§ **Activity**
Transcribe only the lines in the data below falling between the line with "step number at" and the line with "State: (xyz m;", including those two lines, and leave out any picture.

§ **Data provided**
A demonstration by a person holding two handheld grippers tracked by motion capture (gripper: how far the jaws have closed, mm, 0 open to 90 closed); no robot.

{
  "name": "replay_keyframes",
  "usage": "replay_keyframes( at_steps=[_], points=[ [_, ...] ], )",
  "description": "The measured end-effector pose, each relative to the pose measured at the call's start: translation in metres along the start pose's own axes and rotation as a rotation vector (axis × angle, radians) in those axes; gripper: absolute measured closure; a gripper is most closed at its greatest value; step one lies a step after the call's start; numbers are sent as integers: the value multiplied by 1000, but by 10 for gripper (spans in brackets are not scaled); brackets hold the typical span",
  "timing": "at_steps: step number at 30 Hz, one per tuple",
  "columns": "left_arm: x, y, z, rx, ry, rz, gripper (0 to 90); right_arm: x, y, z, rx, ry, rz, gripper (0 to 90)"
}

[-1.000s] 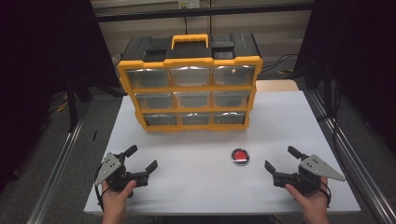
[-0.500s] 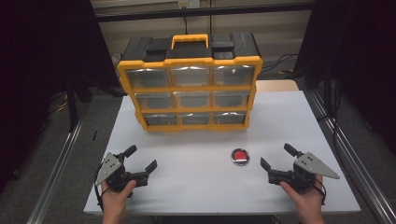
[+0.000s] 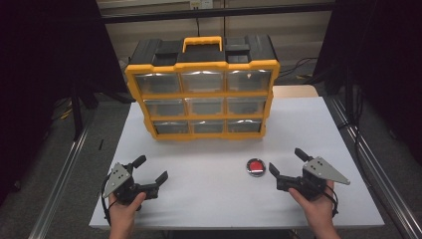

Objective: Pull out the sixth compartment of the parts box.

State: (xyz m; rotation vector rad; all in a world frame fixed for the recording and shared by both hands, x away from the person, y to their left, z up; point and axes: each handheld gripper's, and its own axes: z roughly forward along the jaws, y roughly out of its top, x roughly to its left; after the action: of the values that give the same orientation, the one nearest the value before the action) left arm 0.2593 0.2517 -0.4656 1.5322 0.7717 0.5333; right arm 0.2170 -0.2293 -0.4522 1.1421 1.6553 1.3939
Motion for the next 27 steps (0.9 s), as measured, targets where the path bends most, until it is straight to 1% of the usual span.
replay_keyframes(
  at_steps=[1,3,5,6,9,12,13,14,15,16,22,23,24,27],
  points=[
    [2,0,-1,24,-14,41,23,1,1,1,2,-6,0,23],
    [2,0,-1,26,-6,43,23,2,2,4,-5,-3,-10,23],
    [3,0,0,24,6,34,23,3,3,4,-4,-7,-17,23],
    [3,-1,0,21,-5,33,23,5,4,6,1,-7,-29,20],
    [4,0,0,23,-1,35,23,6,5,8,-5,-3,-26,21],
    [3,0,-1,22,7,35,23,7,7,9,-7,-8,-22,21],
    [4,0,-1,27,4,44,23,9,8,11,-9,-15,-19,22],
    [5,1,-1,41,-2,66,22,9,9,12,-6,-14,-22,23],
    [5,1,-1,41,-2,66,23,9,9,12,-6,-14,-22,23],
    [3,0,1,20,-4,36,23,10,10,14,-7,-19,-17,24],
    [2,0,1,23,-5,40,23,14,13,20,-18,-22,-23,29],
    [2,0,1,24,-6,43,23,16,15,22,-18,-28,-23,29],
    [3,0,1,25,-4,48,23,16,16,23,-20,-24,-22,29],
    [2,0,1,23,-4,43,22,19,17,26,-21,-18,-19,30]
  ],
)
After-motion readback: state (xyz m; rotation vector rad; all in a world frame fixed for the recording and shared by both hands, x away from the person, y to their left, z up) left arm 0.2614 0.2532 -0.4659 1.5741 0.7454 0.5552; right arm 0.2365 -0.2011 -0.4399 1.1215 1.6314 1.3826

§ **Finished task**
  "timing": "at_steps: step number at 30 Hz, one per tuple",
  "columns": "left_arm: x, y, z, rx, ry, rz, gripper (0 to 90); right_arm: x, y, z, rx, ry, rz, gripper (0 to 90)"
}

[-1.000s] 
[-0.500s] 
[+0.000s] 

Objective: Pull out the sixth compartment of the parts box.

State: (xyz m; rotation vector rad; all in a world frame fixed for the recording and shared by both hands, x away from the person, y to their left, z up; point and axes: each handheld gripper's, and its own axes: z roughly forward along the jaws, y roughly out of its top, x roughly to its left; after the action: of the values that give the same orientation, the one nearest the value before the action) left arm 0.2593 0.2517 -0.4656 1.5322 0.7717 0.5333; right arm 0.2170 -0.2293 -0.4522 1.1421 1.6553 1.3939

That is the complete answer to the exercise.